SeqWord Phylogenomics Version "2017/07/01" Readme File

This python script is written in python 3.

Modules dependencies required for the program to run are:
> Scipy 0.16.1 onwards
> numpy 1.10.3 onwards
> sympy 0.7.2 onwards


Program can run with command line using python3.x run.py following several arguments:

-f [Folder name] > containing genbank files of organisms under study (Compulsory):
> The folder name must be within the working directory path of "input folder" under option "-i".
> All genbank/fasta files under study must be within this one file and the program will analyze all files with these extensions.
> Example folder Bacillus is situated within the "zip" input file and can be used to test the program

-g [gyra.fas] > GyrA protein gene sequence in fasta format (Optional):
> Only GyrA gene is accepted as reference protein gene.
> Single fasta file containing all gyra sequences of all organisms under study.
> This file is used as additional information in constructing final phylogenetic tree built upon oligonucleotide usage pattern.
> Additional dendrogram and clustering plot will be created with this option.
> If command lines interface is to be used, please enter gyra as input parameter without the file extension
> Example file gyra.fas for taxonomic group Bacillus is situated in the "zip/Bacillus" folder and can be used to test this function

-i [input folder] > by default "zip" folder is used:
> Working directory path for all input folders.

-o [output folder] > by default "output" folder is used:
> Working directory path for all output folders.

-r [cluster number - Integer 2,3] > by default auto calculated cluster number based on algorithm:
> Only applicable when reference protein sequence is used (GyrA).
> Clustering of species is done based on the relationship of pairs of distances calculated from GyrA protein and Oligonucleolide Usage Pattern.
> Clustering will result in restricting species with similar clusters to related more closely to each other based on the integrated information of GyrA gene and Oligonucleotide usage pattern of whole genome sequence.
> This function restricts the number of clusters the program will created instead of default where the program determines the best clustering solution.

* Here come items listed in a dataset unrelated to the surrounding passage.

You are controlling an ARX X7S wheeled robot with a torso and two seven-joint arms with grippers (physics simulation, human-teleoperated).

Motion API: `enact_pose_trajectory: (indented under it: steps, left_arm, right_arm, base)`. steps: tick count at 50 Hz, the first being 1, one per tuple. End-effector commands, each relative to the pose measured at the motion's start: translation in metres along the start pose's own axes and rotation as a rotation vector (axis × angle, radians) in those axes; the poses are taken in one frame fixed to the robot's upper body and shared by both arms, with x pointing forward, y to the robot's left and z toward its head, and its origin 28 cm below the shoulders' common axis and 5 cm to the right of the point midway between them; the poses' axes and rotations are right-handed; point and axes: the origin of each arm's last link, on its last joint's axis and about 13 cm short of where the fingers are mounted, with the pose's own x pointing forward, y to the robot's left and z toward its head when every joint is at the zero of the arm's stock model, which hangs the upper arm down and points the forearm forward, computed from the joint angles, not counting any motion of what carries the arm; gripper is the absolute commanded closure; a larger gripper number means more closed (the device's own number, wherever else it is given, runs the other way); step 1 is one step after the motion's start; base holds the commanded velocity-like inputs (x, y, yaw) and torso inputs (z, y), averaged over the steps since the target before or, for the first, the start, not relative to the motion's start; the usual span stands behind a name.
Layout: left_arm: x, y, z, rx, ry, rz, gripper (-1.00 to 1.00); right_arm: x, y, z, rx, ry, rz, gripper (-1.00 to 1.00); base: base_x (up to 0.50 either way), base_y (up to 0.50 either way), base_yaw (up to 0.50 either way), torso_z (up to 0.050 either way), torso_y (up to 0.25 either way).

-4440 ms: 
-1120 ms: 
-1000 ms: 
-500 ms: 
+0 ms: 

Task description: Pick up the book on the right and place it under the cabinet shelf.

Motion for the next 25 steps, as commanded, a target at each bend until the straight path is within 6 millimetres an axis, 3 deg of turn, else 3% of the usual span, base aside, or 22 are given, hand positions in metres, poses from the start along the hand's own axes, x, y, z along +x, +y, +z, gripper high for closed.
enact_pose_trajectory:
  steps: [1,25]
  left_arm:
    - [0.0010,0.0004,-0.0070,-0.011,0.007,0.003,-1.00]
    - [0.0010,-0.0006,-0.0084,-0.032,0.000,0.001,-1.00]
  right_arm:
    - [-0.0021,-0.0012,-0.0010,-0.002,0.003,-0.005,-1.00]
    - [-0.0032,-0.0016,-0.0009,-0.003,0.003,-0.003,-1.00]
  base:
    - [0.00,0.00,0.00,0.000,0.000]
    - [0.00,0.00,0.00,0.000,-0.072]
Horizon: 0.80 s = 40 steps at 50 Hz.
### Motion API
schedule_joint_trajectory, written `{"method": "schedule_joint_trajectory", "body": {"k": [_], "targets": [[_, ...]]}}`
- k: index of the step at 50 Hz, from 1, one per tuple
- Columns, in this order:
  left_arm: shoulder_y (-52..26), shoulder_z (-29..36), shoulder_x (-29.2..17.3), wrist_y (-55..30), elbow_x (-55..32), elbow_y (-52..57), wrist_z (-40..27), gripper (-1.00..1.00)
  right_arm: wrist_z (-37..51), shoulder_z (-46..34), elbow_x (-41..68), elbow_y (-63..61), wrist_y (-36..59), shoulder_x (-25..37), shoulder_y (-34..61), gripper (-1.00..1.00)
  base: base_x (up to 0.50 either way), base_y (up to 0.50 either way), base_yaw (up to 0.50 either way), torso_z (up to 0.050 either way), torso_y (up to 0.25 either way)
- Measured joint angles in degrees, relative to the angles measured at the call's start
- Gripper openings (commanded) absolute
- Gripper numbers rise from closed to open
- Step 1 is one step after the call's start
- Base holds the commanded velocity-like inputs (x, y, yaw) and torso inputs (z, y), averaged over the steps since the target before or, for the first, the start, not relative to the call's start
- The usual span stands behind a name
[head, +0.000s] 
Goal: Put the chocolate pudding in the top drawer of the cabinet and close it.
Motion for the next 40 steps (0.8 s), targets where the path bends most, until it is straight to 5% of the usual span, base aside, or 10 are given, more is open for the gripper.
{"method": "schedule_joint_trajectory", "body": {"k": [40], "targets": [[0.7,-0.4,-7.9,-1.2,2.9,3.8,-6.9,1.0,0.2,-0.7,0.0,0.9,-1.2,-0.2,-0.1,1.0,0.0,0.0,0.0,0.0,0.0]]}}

-c [N Protein Contribution Number - Integer 1,2,3] > by default N = 1:
> Only applicable when reference protein sequence is used (GyrA).
> Protein Contribution Number controls the weighting GyrA gene distance contributes to the final metric which determines the phylogenetic tree.
> For closely related organisms, larger "-c" value allows better resolution of relationships within the phylogenetic tree as oligonucleotide usage pattern is very similar in this case.
> It is advised to use a value of 2 when closely related species are compared, and the value 3 to distinguish between subspecies of the same species.

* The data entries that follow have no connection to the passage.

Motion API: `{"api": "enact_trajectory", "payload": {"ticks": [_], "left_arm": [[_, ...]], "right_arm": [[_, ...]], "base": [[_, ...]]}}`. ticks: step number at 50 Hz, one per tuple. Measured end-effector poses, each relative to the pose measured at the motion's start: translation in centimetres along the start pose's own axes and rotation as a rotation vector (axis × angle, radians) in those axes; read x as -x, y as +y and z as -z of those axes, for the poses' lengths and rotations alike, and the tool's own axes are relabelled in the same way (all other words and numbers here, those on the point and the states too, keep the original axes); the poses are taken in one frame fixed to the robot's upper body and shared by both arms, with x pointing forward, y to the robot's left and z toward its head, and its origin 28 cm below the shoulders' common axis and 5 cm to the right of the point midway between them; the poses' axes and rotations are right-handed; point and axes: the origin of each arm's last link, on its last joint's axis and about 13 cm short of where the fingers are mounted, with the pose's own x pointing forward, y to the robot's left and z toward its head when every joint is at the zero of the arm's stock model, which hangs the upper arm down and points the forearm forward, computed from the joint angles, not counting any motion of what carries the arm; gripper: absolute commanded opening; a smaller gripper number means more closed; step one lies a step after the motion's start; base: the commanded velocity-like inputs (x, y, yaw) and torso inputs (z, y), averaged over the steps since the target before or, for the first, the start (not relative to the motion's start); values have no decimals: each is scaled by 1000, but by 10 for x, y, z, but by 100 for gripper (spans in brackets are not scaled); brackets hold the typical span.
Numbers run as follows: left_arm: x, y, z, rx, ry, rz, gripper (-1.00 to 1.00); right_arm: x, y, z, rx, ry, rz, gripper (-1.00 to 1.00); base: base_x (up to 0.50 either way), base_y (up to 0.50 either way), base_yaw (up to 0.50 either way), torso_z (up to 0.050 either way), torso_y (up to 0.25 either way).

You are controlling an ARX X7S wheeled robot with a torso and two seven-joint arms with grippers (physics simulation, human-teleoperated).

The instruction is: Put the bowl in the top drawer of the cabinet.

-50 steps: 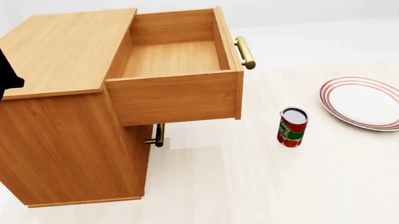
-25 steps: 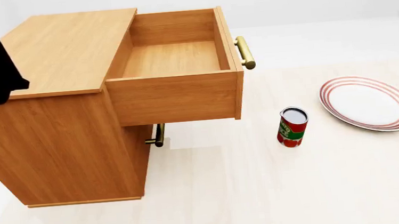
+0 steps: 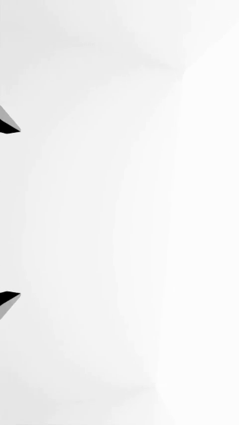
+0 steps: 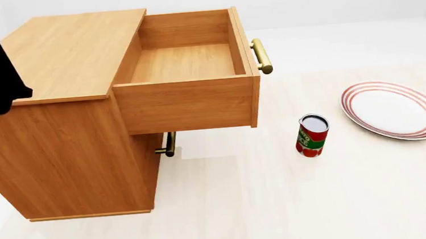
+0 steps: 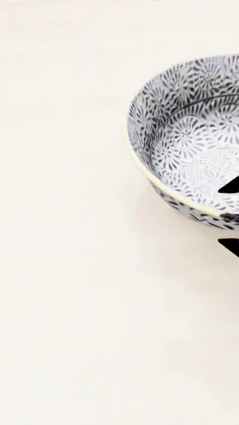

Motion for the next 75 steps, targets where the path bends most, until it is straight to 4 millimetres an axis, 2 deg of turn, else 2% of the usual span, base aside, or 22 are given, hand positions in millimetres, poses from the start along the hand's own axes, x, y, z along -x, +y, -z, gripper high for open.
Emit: {"api": "enact_trajectory", "payload": {"ticks": [18,30,36,62,75], "left_arm": [[2,0,-2,1,2,0,100],[1,0,-4,-2,-5,-1,100],[0,0,-4,-2,-8,-1,100],[1,3,3,15,4,-15,100],[5,8,5,34,4,-35,100]], "right_arm": [[8,-13,14,7,1,-2,-100],[29,-23,-3,34,-53,10,-100],[40,-23,-27,72,-108,7,-100],[91,-31,-152,310,-426,-93,-100],[111,-42,-225,383,-545,-137,-100]], "base": [[0,0,0,0,0],[0,0,0,0,0],[0,0,0,0,0],[0,0,0,0,0],[0,0,0,0,1]]}}
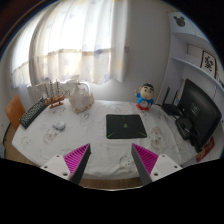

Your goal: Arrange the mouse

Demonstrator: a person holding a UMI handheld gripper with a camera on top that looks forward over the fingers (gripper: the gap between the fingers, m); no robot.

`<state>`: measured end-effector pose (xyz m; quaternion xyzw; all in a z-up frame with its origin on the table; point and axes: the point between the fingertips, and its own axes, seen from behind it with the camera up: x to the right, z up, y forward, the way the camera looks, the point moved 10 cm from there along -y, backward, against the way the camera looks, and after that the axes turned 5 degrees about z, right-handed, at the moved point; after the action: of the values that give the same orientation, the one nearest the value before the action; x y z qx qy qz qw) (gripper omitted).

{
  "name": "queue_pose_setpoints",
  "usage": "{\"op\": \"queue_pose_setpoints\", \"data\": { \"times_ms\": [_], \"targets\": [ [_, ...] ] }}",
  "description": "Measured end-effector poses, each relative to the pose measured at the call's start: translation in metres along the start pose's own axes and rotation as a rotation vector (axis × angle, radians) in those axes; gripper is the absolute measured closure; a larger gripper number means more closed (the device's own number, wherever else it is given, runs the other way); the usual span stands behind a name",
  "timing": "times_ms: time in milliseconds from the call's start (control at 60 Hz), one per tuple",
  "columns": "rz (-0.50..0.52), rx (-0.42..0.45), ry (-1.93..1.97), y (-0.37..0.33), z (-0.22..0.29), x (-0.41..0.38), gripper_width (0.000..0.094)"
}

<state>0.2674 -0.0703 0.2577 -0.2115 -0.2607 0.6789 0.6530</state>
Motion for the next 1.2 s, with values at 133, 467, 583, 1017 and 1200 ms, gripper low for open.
{"op": "queue_pose_setpoints", "data": {
  "times_ms": [133, 467, 583, 1017, 1200],
  "targets": [
    [0.033, -0.005, -0.01, 0.01, -0.002, -0.016, 0.0081],
    [0.127, -0.033, -0.049, 0.042, -0.006, -0.109, 0.0079],
    [0.159, -0.032, -0.065, 0.052, -0.005, -0.152, 0.0081],
    [0.205, 0.039, -0.054, 0.126, -0.007, -0.271, 0.0082],
    [0.173, 0.066, -0.054, 0.181, -0.006, -0.278, 0.0083]
  ]
}}
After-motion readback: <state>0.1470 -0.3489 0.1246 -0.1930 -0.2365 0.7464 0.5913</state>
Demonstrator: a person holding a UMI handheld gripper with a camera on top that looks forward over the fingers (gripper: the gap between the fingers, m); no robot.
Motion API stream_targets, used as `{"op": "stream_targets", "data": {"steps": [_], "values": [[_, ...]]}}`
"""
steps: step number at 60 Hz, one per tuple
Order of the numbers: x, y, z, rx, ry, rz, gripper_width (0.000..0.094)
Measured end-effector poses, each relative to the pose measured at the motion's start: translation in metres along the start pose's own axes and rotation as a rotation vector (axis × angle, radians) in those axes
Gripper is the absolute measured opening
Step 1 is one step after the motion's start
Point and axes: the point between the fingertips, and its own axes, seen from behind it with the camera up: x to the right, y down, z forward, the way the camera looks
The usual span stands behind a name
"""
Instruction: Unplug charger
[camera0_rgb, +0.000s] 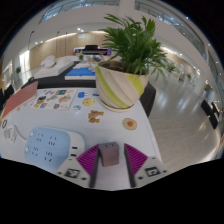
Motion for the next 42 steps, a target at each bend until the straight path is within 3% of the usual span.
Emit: {"op": "stream_targets", "data": {"steps": [7,20,31,42], "values": [[0.004,-0.016,-0.028,0.03,0.018,0.003,0.0872],[0.004,-0.04,-0.191,0.062,0.019,0.054,0.0851],[-0.005,-0.007,-0.337,0.024,0.039,0.072,0.0853],[-0.024,0.028,-0.407,0.004,0.05,0.122,0.0855]]}}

-n [Yes/No] > by default "No", if "Yes", Sequences will be normalized by k-mer pattern:
> This function normalize sequence pattern based on k-mer word.
> i.e. n1 - normalization based on mononucleotide frequencies, n2 - normalized based on dinucleotide frequencies
> It is advised to not change this setting as this function has not been tested within phylogenetic analysis.

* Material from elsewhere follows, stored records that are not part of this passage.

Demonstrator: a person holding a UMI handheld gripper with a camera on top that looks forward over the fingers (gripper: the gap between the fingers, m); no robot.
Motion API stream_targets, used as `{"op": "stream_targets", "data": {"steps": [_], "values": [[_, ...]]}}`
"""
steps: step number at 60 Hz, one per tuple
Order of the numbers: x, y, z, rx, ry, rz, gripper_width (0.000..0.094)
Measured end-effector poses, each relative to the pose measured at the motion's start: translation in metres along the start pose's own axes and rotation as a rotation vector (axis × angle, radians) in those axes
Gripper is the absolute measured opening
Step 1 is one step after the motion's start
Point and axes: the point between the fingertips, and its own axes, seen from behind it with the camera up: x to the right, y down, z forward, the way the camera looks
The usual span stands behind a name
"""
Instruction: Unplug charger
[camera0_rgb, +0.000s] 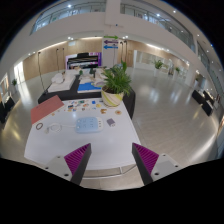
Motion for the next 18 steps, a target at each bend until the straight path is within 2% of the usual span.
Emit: {"op": "stream_targets", "data": {"steps": [12,18], "values": [[-0.002,0.004,-0.014,0.04,0.024,-0.006,0.0851],[-0.007,0.003,-0.014,0.054,-0.006,0.0,0.0853]]}}
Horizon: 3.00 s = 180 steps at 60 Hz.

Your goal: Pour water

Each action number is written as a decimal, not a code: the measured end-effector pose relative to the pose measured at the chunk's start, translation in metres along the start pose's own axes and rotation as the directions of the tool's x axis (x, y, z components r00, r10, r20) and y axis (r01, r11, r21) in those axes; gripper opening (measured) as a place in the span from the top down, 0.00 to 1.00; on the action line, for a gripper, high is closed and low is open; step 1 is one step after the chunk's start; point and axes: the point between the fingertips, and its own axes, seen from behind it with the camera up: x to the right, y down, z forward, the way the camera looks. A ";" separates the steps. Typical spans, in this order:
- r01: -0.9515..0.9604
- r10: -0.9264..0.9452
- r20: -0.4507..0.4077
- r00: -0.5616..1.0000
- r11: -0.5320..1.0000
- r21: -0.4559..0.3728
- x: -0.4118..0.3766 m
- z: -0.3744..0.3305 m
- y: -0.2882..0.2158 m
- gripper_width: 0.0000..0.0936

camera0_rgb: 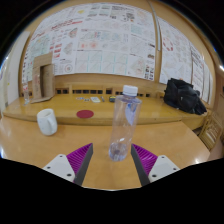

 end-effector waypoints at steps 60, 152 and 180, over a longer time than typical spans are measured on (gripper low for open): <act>0.744 -0.607 -0.562 0.562 0.667 0.023 0.042 0.032 -0.212 0.63; 0.091 -0.154 0.235 0.960 0.961 0.261 -0.146 0.152 -0.291 0.63; 0.028 -0.075 0.290 0.954 0.986 0.164 -0.149 0.234 -0.174 0.62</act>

-e [Yes/No] > by default "No", if "Yes", default parameter for g and k will be used:
> This function skips the calculation of clustering parameter and uses pre-calculated parameters g and k estimated from all organisms within current study (Bacillus, Corynebacteria, Enterobacteria, Lactobacilli, Mycobacteria, Pseudomonas, Prochlorococcus, Thermatoga)
> The usage of the default g and K parameters ensures sample independence of the results. 

-d [Yes/No] > by default "Yes", if "No", distance table will not be saved
-m [Yes/No] > by default "Yes", if "Yes", clustering table will not be saved
-t [Yes/No] > by default "Yes", if "Yes", phylogenetic tree will not be saved
-l [Yes/No] > by default "Yes", if "Yes", cladogram will not be saved
-p [Yes/No] > by default "Yes", if "Yes", verhulst plot will not be saved

Example: python3.4 run.py -f Bacillus -g gyra.fas -r 2 -c 3

This will return the phylogenetic tree, cladogram, cluster matrix, distance table and verhulst plot for sequences within dataset Mycobacteria using reference gene gyra with cluster number 2 and protein contribution 3 without default parameter used

Program can also be used with interface where on command line, no arguments are given.

Example: python3.4 run.py

Arguments can be inserted manually into the program through this interface using the instructions shown.